Axonal regeneration was examined in 3D in the injured mouse optic nerves of wild-type (WT), EphA4 knock-out (KO) and ephrinA3 KO C57BL/6 mice. Intraorbital traumatic lesion of the optic nerve was performed with a 9.0 suture. Thirteen days later, optic nerve axons were anterogradely traced by injecting cholera toxin β subunit coupled to alexa 594 (CTb-594) in the vitreous space. The day after, animals were intracardially perfused with 4% of paraformaldehyde, optic nerves and retinal flat-mounts were processed for axonal growth and RGC survival analysis respectively. To allow 3D analysis of labeled axons, optic nerves were dehydrated in ethanol and cleared in a solution of benzylbenzoate/benzyl alcohol. CTb-594-stained axons were imaged by confocal microscopy and reconstructed in 3D with the Imaris software (Bitplane). The number of regenerating axons, the directionality and branching of individual axons were examined. The density of surviving RGCs was calculated on retinal flat-mounts after immunostaining for β3tubulin.

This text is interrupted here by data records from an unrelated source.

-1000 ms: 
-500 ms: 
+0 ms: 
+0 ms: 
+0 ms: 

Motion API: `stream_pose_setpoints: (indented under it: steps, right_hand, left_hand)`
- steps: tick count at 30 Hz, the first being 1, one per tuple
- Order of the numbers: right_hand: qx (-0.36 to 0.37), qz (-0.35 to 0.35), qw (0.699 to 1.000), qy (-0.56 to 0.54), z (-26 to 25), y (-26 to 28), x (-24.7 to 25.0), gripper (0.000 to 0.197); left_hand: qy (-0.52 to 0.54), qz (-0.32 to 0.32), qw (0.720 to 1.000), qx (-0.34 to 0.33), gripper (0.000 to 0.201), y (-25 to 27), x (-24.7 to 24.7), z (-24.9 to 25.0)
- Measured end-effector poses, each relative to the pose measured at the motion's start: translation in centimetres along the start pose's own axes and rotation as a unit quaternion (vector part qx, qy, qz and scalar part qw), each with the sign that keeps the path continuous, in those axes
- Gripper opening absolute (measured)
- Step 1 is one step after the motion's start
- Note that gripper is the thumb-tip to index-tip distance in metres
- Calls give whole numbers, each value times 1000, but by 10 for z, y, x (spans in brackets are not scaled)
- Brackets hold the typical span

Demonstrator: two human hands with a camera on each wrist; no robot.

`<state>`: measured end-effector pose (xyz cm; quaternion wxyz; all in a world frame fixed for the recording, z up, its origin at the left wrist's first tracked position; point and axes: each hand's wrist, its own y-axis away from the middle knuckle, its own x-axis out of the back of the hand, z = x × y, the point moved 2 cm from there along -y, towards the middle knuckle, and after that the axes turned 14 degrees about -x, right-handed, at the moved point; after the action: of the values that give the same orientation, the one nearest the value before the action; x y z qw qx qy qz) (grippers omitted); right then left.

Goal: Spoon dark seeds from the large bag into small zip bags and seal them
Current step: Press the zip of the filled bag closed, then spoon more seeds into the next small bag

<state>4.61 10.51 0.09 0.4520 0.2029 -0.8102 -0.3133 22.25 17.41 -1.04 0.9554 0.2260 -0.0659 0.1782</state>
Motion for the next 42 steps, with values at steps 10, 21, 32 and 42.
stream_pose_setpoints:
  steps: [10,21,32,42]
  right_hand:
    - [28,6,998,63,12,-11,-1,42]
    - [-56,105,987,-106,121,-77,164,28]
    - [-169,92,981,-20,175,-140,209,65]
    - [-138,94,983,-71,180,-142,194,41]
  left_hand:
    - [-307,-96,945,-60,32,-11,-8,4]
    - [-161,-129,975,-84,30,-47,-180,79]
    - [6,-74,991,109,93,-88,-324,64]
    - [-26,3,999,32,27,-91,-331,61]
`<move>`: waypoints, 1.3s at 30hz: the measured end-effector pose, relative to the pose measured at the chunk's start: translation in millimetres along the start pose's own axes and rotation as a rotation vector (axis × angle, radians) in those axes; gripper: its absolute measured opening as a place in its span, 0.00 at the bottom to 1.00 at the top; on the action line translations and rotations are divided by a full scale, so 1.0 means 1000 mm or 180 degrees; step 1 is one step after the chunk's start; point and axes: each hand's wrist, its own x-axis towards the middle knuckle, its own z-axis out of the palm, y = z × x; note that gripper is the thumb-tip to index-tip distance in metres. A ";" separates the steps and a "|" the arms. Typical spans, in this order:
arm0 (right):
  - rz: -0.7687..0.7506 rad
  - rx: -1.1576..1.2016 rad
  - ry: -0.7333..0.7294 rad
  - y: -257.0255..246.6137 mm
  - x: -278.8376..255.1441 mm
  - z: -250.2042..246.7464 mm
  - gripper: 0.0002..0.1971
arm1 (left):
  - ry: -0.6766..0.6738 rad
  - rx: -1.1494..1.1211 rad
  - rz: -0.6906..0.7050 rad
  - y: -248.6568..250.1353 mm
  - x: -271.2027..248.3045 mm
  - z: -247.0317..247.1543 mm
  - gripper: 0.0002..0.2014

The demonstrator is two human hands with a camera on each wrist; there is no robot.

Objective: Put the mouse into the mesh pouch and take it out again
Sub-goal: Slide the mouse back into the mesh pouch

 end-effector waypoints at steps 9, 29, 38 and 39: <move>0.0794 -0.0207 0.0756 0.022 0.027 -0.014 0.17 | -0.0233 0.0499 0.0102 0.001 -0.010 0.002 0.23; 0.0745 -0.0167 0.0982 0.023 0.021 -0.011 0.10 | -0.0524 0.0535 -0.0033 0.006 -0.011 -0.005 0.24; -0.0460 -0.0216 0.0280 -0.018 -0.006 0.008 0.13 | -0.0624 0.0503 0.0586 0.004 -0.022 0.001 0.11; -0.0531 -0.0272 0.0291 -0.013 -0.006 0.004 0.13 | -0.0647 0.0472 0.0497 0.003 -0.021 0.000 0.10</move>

The number of regenerating axons was markedly increased in EphA4 KO optic nerve compared with WT controls, at 100, 200, 300, 400, 500 μm from the lesion site. In contrast, ephrinA3 KO mice did not show more growing fibers than WT littermates. The frequency of axonal U-turns was not different between the 3 experimental groups. However, the number of branched axons was reduced in EphA4 KO relative to WT optic nerves. The measurement of growth-associated protein mRNA (Sprr1a, Gap-43 and ATF3) by qRT-PCR did not show stronger growth program activation in retinal lysates from injured EphA4 KO mice. In EphA4 optic nerves, glial fibrillary acidic protein (GFAP)-positive astrocytes retracted from the injury site at 5 days post-lesion, suggesting that decreased gliosis in the optic nerve may enhance RGC axon sprouting after trauma. The survival of RGCs was not significantly affected in animals deprived of EphA4 or ephrinA3.
Our results suggest that EphA4 negatively regulates axonal regeneration in a mouse model of optic nerve trauma, presumably by reducing the glial scar formation.